• **Entries provided**:
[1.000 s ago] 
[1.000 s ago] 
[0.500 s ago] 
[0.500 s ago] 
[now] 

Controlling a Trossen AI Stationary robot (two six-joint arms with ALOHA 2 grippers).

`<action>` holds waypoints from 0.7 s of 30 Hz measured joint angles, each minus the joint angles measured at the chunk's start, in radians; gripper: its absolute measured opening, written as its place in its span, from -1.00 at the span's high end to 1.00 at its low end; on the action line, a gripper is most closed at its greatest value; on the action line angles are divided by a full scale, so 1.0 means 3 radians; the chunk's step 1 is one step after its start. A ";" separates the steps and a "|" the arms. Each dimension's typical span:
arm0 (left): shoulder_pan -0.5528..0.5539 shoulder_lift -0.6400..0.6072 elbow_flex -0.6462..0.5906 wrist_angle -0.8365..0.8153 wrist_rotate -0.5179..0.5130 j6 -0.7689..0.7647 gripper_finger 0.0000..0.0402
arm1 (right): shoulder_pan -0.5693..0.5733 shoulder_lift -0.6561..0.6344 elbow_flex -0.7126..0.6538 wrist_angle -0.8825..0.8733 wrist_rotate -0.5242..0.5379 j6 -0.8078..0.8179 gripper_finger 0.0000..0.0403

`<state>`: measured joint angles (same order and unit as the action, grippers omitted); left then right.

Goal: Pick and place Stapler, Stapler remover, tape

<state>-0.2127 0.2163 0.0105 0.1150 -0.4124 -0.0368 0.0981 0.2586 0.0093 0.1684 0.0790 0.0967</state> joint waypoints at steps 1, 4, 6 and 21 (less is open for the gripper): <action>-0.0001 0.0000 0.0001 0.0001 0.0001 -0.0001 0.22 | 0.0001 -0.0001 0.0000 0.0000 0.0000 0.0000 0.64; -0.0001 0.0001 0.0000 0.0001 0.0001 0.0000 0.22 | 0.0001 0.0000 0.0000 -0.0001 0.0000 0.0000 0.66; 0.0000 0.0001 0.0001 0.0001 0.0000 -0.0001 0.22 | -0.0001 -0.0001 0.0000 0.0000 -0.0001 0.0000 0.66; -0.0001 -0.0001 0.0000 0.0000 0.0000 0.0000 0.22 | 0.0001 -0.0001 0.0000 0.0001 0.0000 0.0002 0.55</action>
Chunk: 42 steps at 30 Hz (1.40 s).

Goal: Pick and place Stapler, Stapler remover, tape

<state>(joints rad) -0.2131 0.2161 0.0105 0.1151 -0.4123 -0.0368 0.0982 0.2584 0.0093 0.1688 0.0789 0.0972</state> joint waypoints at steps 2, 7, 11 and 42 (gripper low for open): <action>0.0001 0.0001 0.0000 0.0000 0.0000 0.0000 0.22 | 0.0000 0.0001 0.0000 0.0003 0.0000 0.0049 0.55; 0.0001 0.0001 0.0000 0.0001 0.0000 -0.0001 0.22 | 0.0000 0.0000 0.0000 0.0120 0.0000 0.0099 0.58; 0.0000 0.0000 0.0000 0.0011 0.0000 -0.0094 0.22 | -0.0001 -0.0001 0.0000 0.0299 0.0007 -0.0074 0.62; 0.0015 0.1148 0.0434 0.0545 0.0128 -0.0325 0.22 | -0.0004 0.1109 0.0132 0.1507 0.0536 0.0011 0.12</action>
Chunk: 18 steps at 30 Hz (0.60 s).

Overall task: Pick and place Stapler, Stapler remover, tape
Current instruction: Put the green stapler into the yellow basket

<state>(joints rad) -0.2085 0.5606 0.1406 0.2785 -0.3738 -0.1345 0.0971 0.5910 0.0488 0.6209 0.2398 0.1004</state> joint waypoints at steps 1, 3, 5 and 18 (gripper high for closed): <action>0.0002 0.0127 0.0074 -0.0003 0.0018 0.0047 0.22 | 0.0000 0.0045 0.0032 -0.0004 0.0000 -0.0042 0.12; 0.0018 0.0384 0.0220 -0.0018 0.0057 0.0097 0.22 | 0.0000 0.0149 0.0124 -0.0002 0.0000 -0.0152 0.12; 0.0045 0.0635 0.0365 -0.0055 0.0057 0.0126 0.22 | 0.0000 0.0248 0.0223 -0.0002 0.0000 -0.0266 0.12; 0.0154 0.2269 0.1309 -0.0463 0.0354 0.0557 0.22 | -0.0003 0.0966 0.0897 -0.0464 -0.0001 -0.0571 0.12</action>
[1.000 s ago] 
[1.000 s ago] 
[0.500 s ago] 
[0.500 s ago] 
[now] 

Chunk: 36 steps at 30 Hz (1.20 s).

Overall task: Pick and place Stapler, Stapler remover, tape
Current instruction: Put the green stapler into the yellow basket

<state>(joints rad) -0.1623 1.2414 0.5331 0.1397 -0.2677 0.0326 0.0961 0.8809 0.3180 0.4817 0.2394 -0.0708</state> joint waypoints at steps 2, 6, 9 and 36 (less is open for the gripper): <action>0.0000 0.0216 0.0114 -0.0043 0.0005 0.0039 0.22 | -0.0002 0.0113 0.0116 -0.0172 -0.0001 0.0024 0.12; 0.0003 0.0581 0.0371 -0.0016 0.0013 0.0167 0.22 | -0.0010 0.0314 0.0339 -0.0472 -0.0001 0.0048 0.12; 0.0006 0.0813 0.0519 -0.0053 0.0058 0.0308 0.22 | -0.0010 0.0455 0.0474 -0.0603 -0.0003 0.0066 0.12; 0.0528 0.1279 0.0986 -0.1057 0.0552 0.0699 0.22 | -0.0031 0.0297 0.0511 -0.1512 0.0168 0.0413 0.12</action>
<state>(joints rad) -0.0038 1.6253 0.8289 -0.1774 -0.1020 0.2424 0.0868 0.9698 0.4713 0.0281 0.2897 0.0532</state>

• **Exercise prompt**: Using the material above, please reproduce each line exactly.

• **Result of this task**:
[1.000 s ago] 
[1.000 s ago] 
[0.500 s ago] 
[0.500 s ago] 
[now] 

Controlling a Trossen AI Stationary robot (two six-joint arms with ALOHA 2 grippers).

`<action>` holds waypoints from 0.7 s of 30 Hz measured joint angles, each minus the joint angles measured at the chunk's start, in radians; gripper: its absolute measured opening, written as its place in its span, from -1.00 at the span's high end to 1.00 at its low end; on the action line, a gripper is most closed at its greatest value; on the action line angles are divided by a full scale, so 1.0 means 3 radians; the chunk's step 1 is one step after its start. A ";" separates the steps and a "|" the arms. Each dimension's typical span:
arm0 (left): shoulder_pan -0.5528..0.5539 shoulder_lift -0.6400..0.6072 elbow_flex -0.6462..0.5906 wrist_angle -0.8365..0.8153 wrist_rotate -0.5179..0.5130 j6 -0.7689..0.7647 gripper_finger 0.0000..0.0402
arm1 (right): shoulder_pan -0.5693..0.5733 shoulder_lift -0.6561..0.6344 elbow_flex -0.7126..0.6538 wrist_angle -0.8825..0.8733 wrist_rotate -0.5242..0.5379 j6 -0.8078..0.8179 gripper_finger 0.0000..0.0403

`<state>`: measured joint angles (same order and unit as the action, grippers omitted); left then right.

Goal: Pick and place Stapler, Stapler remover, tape

<state>-0.2127 0.2163 0.0105 0.1150 -0.4124 -0.0368 0.0981 0.2586 0.0093 0.1684 0.0790 0.0967</state> joint waypoints at steps 1, 4, 6 and 21 (less is open for the gripper): <action>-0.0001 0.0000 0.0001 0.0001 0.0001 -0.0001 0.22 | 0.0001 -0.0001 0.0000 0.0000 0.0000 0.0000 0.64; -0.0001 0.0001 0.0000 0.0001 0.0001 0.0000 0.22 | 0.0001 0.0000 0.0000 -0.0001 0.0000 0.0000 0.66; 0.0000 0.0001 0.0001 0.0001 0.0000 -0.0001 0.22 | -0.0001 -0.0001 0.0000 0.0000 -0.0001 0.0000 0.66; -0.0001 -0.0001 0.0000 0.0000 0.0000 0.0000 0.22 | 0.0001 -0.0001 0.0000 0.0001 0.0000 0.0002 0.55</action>
Chunk: 42 steps at 30 Hz (1.40 s).

Goal: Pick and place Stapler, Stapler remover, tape

<state>(joints rad) -0.2131 0.2161 0.0105 0.1151 -0.4123 -0.0368 0.0982 0.2584 0.0093 0.1688 0.0789 0.0972</state> joint waypoints at steps 2, 7, 11 and 42 (gripper low for open): <action>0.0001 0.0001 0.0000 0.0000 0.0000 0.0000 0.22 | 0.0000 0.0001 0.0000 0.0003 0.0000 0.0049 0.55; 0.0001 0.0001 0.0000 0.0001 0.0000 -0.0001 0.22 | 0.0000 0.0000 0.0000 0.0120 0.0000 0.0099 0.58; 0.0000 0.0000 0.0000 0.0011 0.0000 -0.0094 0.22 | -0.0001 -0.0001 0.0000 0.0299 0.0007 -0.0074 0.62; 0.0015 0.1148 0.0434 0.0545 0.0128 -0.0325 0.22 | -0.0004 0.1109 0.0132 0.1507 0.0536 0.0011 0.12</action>
Chunk: 18 steps at 30 Hz (0.60 s).

Overall task: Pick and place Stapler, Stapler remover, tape
Current instruction: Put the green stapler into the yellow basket

<state>(joints rad) -0.2085 0.5606 0.1406 0.2785 -0.3738 -0.1345 0.0971 0.5910 0.0488 0.6209 0.2398 0.1004</state> joint waypoints at steps 1, 3, 5 and 18 (gripper high for closed): <action>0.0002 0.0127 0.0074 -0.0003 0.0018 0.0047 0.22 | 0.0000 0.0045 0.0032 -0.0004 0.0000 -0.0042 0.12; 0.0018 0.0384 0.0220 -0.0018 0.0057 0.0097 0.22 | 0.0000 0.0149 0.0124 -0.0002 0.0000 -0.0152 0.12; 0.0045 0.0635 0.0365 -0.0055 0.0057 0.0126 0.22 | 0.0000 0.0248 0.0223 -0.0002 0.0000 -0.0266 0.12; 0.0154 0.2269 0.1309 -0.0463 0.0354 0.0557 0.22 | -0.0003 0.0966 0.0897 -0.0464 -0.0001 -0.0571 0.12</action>
[1.000 s ago] 
[1.000 s ago] 
[0.500 s ago] 
[0.500 s ago] 
[now] 

Chunk: 36 steps at 30 Hz (1.20 s).

Overall task: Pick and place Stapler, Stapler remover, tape
Current instruction: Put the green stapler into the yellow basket

<state>(joints rad) -0.1623 1.2414 0.5331 0.1397 -0.2677 0.0326 0.0961 0.8809 0.3180 0.4817 0.2394 -0.0708</state> joint waypoints at steps 2, 6, 9 and 36 (less is open for the gripper): <action>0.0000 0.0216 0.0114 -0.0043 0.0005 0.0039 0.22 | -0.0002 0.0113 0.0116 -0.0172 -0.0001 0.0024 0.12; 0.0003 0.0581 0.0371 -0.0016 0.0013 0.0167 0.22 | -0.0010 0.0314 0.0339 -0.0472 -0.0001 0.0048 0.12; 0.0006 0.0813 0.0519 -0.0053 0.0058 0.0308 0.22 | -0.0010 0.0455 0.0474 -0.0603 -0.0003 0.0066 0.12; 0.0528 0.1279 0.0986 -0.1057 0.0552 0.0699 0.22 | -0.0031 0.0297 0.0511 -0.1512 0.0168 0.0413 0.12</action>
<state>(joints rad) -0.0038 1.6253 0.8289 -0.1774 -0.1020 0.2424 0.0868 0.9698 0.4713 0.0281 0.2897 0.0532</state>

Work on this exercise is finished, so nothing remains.